Love Apple Farms owner Cynthia Sandberg shows thousands of tomato plants that go on sale next week. Lucjan Szewczyk/Press-Banner

The sweet smell of damp, rich earth combined with ripening vegetables drifts lazily over terraced rows of plants on a warm spring afternoon at Love Apple Farms in Scotts Valley.
The view from above the terraced farm illustrates something rarely seen in the area: a farm growing just as quickly as the plants inside it.
Love Apple Farms, which moved from Ben Lomond to Scotts Valley last year, grows more than 200 varieties of plants exclusively for chef David Kinch of world-renowned Los Gatos eatery Manresa.
“The farm partners with (Chef David Kinch of Manresa) for 52 weeks of the year,” owner Cynthia Sandberg said. “We have about 200 things growing for him. It’s really, really tough. Every crop we do wants a little bit different care.”
Sandberg said the average farm might grow 30 crops, but because Love Apple Farms provides for the fine-dining restaurant, it grows hundreds. In partnership with the chef, workers at the farm harvest the produce in all stages of its growth — from young sprouts to fully mature vegetables and fruits — to create unique flavors.
“Having his own farm, I can source things for (Kinch) that he won’t find at a farmer’s market — things that he won’t find anywhere else,” Sandberg said.
And the farm is still growing. Since its move from its original 3-acre plot in Ben Lomond to 22 acres in the hills above Scotts Valley, Love Apple Farm has expanded considerably.
New Knox Garden Boxes are taking shape along terraces, soon to be home to even more exotic vegetables. Already, the likes of French sorrel, red-veined dandelion greens and cardoon adorn the hillsides, at the request of Manresa.
Sandberg also hosts a host of classes, including beekeeping, cheese making, chicken raising and cooking, led by Kinch in an industrial kitchen classroom on the premises.
But the trademark of Love Apple Farms, is the colorful fruits often mistaken for vegetables: tomatoes.
“People are crazy about their tomatoes,” Sandberg said, walking among thousands of sprouting tomato plants.

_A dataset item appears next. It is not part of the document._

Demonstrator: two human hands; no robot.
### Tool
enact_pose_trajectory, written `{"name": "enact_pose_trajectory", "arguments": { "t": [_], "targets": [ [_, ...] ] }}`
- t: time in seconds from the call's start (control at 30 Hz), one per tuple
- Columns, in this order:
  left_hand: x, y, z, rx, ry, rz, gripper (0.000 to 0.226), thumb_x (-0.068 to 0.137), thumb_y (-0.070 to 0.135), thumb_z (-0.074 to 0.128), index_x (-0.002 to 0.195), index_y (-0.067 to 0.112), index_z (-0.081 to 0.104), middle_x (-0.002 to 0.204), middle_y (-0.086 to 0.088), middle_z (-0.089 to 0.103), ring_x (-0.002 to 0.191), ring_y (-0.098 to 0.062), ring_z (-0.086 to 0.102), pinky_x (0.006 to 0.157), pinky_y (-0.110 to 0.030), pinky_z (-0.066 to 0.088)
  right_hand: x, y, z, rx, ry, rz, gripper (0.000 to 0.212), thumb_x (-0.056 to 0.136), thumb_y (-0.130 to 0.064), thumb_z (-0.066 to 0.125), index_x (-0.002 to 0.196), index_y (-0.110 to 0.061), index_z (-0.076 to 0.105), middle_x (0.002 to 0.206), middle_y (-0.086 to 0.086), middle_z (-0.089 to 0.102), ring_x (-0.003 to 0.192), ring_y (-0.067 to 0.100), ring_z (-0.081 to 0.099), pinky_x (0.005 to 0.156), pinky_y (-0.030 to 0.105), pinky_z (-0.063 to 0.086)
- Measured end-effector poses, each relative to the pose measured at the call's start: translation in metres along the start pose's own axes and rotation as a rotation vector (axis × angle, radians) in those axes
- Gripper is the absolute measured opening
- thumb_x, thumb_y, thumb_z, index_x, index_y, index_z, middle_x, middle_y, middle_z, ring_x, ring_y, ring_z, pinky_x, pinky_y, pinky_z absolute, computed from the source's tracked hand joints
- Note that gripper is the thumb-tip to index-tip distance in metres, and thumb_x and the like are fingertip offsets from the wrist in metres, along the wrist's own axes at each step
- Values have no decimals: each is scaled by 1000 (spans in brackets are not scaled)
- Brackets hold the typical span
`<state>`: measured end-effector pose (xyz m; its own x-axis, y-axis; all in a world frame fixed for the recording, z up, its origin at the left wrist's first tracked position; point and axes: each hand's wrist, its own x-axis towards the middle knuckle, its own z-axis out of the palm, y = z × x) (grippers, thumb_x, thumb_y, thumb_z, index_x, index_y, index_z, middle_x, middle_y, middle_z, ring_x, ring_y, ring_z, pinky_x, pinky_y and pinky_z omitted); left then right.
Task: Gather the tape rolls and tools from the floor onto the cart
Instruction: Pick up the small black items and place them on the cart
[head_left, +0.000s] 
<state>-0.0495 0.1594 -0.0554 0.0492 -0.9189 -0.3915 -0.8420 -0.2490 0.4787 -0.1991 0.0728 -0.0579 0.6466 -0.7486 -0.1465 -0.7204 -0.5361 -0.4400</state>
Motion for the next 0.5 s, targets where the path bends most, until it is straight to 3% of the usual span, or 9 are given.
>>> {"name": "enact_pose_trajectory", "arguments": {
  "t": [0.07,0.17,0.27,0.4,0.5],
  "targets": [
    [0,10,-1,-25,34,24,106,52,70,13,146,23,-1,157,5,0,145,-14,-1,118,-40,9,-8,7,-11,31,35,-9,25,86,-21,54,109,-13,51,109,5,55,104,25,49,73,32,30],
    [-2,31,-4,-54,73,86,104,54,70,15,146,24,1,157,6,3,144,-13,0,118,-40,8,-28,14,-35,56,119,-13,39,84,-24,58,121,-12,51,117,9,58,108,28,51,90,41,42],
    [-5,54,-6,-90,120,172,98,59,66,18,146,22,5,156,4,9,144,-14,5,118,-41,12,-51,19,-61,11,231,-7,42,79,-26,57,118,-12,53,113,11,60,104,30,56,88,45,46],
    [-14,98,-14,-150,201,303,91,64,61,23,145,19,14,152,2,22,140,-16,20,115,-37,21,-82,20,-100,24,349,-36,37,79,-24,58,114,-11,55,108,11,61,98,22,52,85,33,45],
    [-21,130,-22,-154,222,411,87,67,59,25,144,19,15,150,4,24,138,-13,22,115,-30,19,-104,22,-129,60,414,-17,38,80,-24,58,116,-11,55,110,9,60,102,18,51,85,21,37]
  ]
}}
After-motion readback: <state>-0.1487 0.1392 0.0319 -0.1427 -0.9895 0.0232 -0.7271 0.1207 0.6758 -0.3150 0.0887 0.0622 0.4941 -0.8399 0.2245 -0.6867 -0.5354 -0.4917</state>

Sandberg raises varieties with offbeat names like Amazon Chocolate and Bloody Butcher and tries to add a new variety every year.
“I make sure I have stuff that nobody else will carry,” she said.
Sandberg scours online tomato forums for new varieties and orders seeds each year.
This month, the farm is preparing for its biggest annual event, the Tomato Seedling sale. It will run March 26 through June 26, from 10 a.m. to 6 p.m. weekdays and 9 a.m. to 5 p.m. weekends, at the Knox Garden Box showroom, 46 El Pueblo Road, in Scotts Valley. More than 100 varieties of heirloom and hybrid tomatoes will be on sale in small pots for $3.75 and large pots for $5.75.
“There’s a huge population of tomato freaks in this world,” Sandberg said.
The farm is organic and biodynamic. Sandberg and farm manager Daniel Maxfield create a sustainable “closed-loop system” by composting table and kitchen scraps from Manresa and plant debris from the farm to create fine soil that helps in the planting process. Animals on the farm make it a truly biodynamic setup.
Sandberg said Love Apple Farms has hosted a number of famous chefs and food writers, including the likes of Erik Ripert, Rick Bayless, Sean Brock from “Iron Chef” and Ludo Lefebvre, to show off the farm-to-table concept.
“We are the preeminent small farm and educational center, and we’re paired with one of the finest restaurants in the whole world,” Sandberg said.
“We’ve bridged that gap between the chef and the farmer,” farm manager Daniel Maxfield added.